◆ Exercise requirements: Without the pictures, repeat all of the data exactly as it appears below.

___ Supplied information

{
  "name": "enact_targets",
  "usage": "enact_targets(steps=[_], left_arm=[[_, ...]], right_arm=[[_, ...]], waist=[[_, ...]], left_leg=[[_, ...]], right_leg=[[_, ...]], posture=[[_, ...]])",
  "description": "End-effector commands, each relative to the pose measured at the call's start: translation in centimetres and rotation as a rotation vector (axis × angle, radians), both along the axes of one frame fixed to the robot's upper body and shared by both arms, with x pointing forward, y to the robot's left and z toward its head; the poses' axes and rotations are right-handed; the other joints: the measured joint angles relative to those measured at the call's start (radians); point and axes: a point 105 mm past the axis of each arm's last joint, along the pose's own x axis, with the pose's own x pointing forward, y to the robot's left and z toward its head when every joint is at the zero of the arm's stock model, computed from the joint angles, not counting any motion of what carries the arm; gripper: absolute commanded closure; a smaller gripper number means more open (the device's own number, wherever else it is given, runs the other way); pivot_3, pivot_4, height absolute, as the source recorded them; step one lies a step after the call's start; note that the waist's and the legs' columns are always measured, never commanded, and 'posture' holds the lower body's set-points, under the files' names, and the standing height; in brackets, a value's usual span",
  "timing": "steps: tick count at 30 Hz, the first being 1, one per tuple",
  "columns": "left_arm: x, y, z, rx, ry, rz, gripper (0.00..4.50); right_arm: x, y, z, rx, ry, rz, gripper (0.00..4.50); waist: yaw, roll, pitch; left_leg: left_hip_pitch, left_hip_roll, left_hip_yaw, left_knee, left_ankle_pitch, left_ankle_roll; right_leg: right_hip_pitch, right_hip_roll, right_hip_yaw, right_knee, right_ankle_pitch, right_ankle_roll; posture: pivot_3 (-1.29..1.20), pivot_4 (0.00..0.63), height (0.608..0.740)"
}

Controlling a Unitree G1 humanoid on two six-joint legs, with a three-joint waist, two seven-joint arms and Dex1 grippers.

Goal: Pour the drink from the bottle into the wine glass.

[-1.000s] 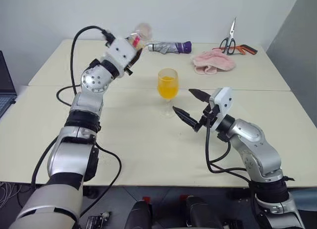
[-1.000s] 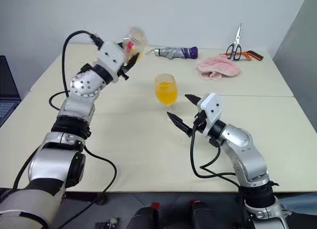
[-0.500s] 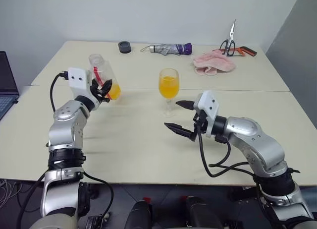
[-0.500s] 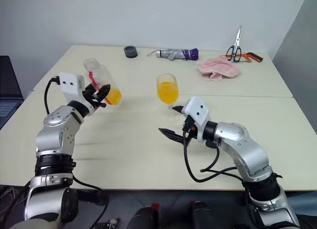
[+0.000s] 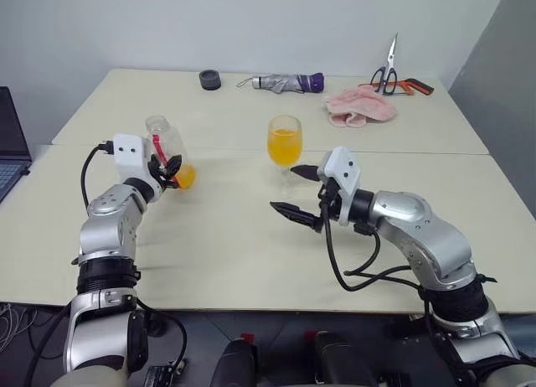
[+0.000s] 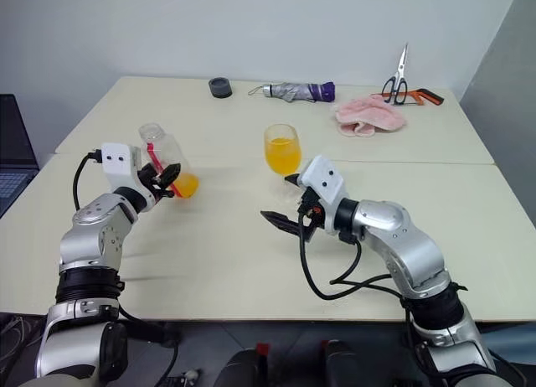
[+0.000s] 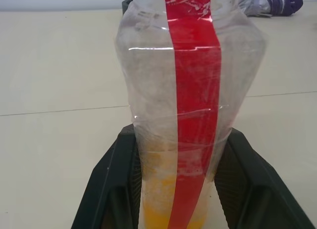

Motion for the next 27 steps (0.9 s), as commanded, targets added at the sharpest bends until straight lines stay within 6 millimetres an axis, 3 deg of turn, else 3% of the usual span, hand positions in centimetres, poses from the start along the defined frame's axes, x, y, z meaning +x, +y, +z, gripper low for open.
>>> enact_targets(steps=[1,5,14,21,27], left_arm=[[0.1,0.1,0.5,0.059,-0.025,-0.007,2.84],[0.1,0.1,0.0,0.050,-0.019,-0.013,2.84],[-0.6,0.0,0.6,0.071,-0.091,-0.028,0.02],[-2.2,0.3,0.4,0.164,-0.146,-0.041,0.02],[-4.3,1.5,-0.3,0.098,-0.131,0.076,0.02]], right_arm=[[-0.1,0.4,1.4,0.016,-0.056,0.004,0.00],[-0.1,0.5,1.4,0.018,-0.059,0.007,0.00],[-0.4,0.6,1.4,0.026,-0.058,0.022,0.00],[0.2,-0.5,0.1,0.012,-0.039,-0.012,0.00],[-0.1,-2.8,-1.8,0.085,-0.076,-0.087,0.00]], waist=[[0.001,0.000,0.000],[0.002,0.000,0.000],[0.003,0.000,0.000],[0.003,0.000,0.000],[0.004,0.000,0.000]], left_leg=[[0.000,0.000,0.000,0.000,0.000,0.000],[0.000,0.000,0.000,0.000,0.000,0.000],[0.000,0.000,0.000,0.000,0.000,0.000],[0.000,0.000,0.001,-0.001,0.000,0.000],[0.000,0.002,0.000,-0.002,0.000,0.000]], right_leg=[[0.000,0.000,0.000,0.000,0.000,0.000],[0.000,0.000,0.000,0.000,0.000,0.000],[0.000,0.000,0.000,0.000,0.000,0.000],[0.000,0.000,0.001,-0.001,0.000,0.000],[0.000,-0.001,0.001,-0.002,0.000,0.000]], posture=[[0.00,0.150,0.740],[0.00,0.150,0.740],[0.00,0.150,0.740],[0.00,0.150,0.740],[0.00,0.150,0.740]])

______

◆ Written answer:
{
  "name": "enact_targets",
  "usage": "enact_targets(steps=[_], left_arm=[[_, ...]], right_arm=[[_, ...]], waist=[[_, ...]], left_leg=[[_, ...]], right_leg=[[_, ...]], posture=[[_, ...]])",
  "description": "End-effector commands, each relative to the pose measured at the call's start: translation in centimetres and rotation as a rotation vector (axis × angle, radians), both along the axes of one frame fixed to the robot's upper body and shared by both arms, with x pointing forward, y to the robot's left and z toward its head; the poses' axes and rotations are right-handed; the other joints: the measured joint angles relative to those measured at the call's start (radians); point and axes: a point 105 mm past the axis of each arm's last joint, along the pose's own x axis, with the pose's own x pointing forward, y to the robot's left and z toward its head when every joint is at the zero of the arm's stock model, computed from the joint angles, not counting any motion of what carries the arm; gripper: absolute commanded closure; a smaller gripper number means more open (the device's own number, wherever else it is given, runs the other way); pivot_3, pivot_4, height absolute, as the source recorded them; step one lies a step after the call's start; note that the waist's and the legs' columns are always measured, never commanded, and 'posture' holds the lower body's set-points, under the files' names, and the standing height; in brackets, a value's usual span",
  "timing": "steps: tick count at 30 Hz, the first being 1, one per tuple",
  "columns": "left_arm: x, y, z, rx, ry, rz, gripper (0.00..4.50); right_arm: x, y, z, rx, ry, rz, gripper (0.00..4.50); waist: yaw, roll, pitch; left_leg: left_hip_pitch, left_hip_roll, left_hip_yaw, left_knee, left_ankle_pitch, left_ankle_roll; right_leg: right_hip_pitch, right_hip_roll, right_hip_yaw, right_knee, right_ankle_pitch, right_ankle_roll; posture: pivot_3 (-1.29..1.20), pivot_4 (0.00..0.63), height (0.608..0.740)"
}

Controlling a Unitree G1 humanoid on two six-joint legs, with a three-joint waist, two seven-joint arms and Dex1 grippers.

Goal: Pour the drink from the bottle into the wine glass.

[-1.000s] 
[-1.000s] 
[-0.500s] 
[-0.500s] 
[+0.000s] 
[+0.000s] 
[+0.000s] 

Motion for the next 27 steps (0.9 s), as commanded, targets added at the sharpest bends until straight lines stay within 6 millimetres an axis, 3 deg of turn, else 3% of the usual span, hand positions in centimetres, poses from the start along the defined frame's axes, x, y, z meaning +x, +y, +z, gripper low for open.
>>> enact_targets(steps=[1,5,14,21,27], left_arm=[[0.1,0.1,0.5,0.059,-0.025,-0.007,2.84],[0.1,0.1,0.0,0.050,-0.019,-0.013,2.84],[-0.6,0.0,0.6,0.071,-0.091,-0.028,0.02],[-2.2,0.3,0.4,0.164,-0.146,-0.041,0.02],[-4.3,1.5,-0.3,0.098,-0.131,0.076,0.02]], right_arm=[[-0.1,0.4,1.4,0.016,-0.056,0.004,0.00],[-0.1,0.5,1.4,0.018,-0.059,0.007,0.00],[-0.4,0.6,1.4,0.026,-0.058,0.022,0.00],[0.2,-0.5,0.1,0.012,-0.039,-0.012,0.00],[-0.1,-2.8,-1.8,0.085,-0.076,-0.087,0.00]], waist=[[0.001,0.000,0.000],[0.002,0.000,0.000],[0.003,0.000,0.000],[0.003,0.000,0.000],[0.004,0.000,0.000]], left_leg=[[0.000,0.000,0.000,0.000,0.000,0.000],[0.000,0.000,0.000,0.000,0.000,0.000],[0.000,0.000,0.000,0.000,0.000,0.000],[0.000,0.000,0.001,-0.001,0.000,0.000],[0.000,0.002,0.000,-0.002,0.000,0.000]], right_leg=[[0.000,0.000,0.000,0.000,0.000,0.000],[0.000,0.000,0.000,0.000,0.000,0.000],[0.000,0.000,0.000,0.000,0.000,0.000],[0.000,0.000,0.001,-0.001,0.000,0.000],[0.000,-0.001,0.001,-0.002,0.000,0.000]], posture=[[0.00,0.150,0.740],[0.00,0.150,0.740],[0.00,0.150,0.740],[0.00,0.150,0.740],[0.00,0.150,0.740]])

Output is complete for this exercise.